**Supplied data:**
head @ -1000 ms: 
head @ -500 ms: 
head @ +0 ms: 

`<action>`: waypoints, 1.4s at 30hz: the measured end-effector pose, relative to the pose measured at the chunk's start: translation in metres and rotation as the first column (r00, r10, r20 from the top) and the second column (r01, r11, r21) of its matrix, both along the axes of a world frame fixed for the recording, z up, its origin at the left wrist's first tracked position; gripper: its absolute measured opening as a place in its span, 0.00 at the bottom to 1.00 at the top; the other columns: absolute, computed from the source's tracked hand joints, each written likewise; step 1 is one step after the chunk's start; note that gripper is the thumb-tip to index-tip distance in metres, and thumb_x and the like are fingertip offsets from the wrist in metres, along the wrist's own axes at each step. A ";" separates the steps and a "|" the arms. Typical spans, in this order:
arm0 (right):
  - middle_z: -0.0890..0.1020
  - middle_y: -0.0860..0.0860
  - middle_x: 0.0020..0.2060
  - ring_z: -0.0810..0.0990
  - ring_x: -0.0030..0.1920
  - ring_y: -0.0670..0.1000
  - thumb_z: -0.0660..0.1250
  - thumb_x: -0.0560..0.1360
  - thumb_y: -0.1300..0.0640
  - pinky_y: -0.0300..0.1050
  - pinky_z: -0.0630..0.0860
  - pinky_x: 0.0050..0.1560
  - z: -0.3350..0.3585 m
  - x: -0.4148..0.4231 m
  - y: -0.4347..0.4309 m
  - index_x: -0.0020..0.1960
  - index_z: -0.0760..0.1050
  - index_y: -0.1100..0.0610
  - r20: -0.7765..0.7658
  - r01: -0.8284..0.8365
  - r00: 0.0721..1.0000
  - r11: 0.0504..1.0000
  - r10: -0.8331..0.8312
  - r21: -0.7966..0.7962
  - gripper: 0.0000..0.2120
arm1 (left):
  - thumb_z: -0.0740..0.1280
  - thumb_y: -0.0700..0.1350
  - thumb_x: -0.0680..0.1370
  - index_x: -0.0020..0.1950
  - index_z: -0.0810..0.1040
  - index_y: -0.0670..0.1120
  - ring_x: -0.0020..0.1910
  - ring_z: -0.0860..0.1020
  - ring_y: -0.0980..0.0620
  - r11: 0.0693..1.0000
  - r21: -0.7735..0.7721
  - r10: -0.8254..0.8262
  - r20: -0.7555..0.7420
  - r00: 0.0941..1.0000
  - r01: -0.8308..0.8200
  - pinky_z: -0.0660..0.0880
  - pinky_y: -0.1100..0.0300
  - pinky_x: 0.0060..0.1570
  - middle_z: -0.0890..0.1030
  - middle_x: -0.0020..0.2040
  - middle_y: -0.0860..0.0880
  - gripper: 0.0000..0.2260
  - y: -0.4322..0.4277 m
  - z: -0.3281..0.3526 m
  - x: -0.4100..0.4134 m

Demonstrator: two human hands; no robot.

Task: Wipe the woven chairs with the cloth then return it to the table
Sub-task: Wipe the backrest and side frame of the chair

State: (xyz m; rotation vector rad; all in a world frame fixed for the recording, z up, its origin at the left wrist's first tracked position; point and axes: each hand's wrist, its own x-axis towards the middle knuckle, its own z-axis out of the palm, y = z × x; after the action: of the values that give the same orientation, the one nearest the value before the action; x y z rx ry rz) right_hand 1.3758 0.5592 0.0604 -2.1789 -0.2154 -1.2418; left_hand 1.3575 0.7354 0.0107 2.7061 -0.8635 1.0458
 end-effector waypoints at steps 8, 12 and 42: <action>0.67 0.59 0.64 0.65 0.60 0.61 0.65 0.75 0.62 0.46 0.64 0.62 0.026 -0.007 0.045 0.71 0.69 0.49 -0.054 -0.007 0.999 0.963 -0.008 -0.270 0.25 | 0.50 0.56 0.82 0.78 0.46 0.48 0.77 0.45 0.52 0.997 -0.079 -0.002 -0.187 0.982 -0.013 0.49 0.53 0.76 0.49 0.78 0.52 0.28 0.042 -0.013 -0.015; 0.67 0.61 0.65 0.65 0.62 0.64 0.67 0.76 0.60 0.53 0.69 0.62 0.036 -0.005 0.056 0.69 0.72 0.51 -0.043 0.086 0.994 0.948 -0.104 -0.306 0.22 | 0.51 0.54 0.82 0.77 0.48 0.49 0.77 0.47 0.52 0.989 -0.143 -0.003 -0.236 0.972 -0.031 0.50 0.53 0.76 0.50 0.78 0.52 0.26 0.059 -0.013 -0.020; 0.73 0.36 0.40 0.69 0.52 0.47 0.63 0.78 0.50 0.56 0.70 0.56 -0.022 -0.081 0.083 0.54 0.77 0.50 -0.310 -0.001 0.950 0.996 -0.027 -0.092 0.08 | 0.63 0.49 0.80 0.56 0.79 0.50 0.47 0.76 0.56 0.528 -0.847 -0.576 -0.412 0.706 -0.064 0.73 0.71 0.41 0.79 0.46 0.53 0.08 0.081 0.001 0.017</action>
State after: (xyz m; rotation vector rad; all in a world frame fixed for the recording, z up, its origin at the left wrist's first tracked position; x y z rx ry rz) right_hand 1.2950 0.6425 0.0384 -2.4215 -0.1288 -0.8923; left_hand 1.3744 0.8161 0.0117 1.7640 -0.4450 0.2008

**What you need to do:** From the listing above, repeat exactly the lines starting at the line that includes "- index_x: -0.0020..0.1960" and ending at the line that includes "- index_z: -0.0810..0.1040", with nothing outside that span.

**Output of the task:**
  - index_x: -0.0020..0.1960
  - index_z: -0.0760..0.1050
  - index_y: -0.1100..0.0610
  - r20: -0.7765..0.7658
  - r01: -0.8284..0.8365
  - r00: 0.0721..1.0000
  - r11: 0.0504..1.0000
  - r10: -0.8331..0.8312
  - r21: -0.7966..0.7962
  - gripper: 0.0000..0.2120
arm1 (left):
  - thumb_z: -0.0740..0.1280
  - thumb_y: -0.0700..0.1350
  - thumb_x: -0.0680..0.1370
  - index_x: -0.0020..0.1950
  - index_z: -0.0810..0.1040

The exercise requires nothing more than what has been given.